例えば、皆さんが運転しているときにカーナビを使うと思いますが、カーナビというのは、住所や電話番号を入れると、「次の道を右に行ってください、左に行ってください」と言ってくれて、そのうちに行きたい所に着いてしまう、とても便利な仕組みですが、あれは防災的に見るとちょっと考えた方がいいところがあります。それはなぜかと言うと、自分が南に向かって走っているのか、北に向かって走っているのか、つまり海に近い方に行っているのか、山に向かっているのか、川の近くを走っているのか、まるっきり分からなくても行きたい所に着いてしまうという仕組みだからです。地図を眺めて、「ああ、自分はこのルートを通ってこっちに行くんだな」と分かった上でカーナビを使っている人はいいのですが、カーナビだけだと、自分が一体どこにいるか分からないということが起きるわけです。だから「便利な社会というのは、その分、防災上の課題もある社会だ」ということを私たちは分かった方がいいと思います。

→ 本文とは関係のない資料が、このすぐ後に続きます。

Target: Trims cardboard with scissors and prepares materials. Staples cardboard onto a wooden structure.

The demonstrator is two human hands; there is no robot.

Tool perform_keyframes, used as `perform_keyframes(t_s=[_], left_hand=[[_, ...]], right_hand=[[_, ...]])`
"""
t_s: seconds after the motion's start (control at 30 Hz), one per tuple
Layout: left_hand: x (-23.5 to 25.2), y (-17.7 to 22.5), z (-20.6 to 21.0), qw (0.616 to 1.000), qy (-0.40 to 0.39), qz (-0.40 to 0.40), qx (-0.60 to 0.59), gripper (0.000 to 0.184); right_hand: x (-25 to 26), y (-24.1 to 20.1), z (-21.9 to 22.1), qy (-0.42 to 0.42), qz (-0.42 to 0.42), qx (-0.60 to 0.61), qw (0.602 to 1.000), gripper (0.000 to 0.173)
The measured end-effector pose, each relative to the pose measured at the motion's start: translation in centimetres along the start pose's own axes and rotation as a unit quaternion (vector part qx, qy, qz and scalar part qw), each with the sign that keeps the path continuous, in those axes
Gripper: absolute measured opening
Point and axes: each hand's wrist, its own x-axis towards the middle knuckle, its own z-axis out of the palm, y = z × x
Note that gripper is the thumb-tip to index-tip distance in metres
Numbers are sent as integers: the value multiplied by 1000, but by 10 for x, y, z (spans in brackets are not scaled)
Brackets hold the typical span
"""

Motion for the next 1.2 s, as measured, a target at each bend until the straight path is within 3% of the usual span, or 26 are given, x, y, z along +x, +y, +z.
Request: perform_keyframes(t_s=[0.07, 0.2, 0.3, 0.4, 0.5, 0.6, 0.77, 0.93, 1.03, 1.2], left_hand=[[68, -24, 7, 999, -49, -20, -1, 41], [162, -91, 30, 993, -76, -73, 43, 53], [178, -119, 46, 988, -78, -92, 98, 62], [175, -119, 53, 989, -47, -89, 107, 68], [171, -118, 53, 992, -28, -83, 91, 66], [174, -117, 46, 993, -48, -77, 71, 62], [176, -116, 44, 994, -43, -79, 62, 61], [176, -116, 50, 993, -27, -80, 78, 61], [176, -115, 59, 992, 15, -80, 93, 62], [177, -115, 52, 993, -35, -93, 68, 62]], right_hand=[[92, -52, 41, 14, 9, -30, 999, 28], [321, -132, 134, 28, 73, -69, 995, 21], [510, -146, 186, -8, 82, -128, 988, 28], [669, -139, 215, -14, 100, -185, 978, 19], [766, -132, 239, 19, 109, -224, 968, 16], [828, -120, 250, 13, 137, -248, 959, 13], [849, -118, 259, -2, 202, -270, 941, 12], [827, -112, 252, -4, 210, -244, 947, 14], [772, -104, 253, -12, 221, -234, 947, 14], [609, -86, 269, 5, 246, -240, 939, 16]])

私は子どもの時に、雨が降った日には傘を差して、カッパを着て、長靴を履いて学校に歩いて行っていました。当時はまだ道が舗装されていないために、水たまりができていて、自動車が水を跳ね上げるので、それを避けたりしながら歩いていたのですが、今この辺を見ていても、雨の日でもハイヒールや革靴で、ちょっとした折り畳みの傘を持って歩いている人がたくさんいます。そういう水たまりのない、折り畳みの傘ぐらいで歩ける、便利で安全な町ができたけれども、もしかすると、カッパや長靴と一緒に私たちは防災意識もなくしてしまったのかもしれません。しかしながら、今は昔とは雨の降り方が変わってしまったので、もう一回私たちは防災意識を見直す必要があるのだと思います。

※今回のインタビュー記事は、「FM salus」が過去に放送した「サロン・ド・防災」の内容を、一部改定して掲載しています。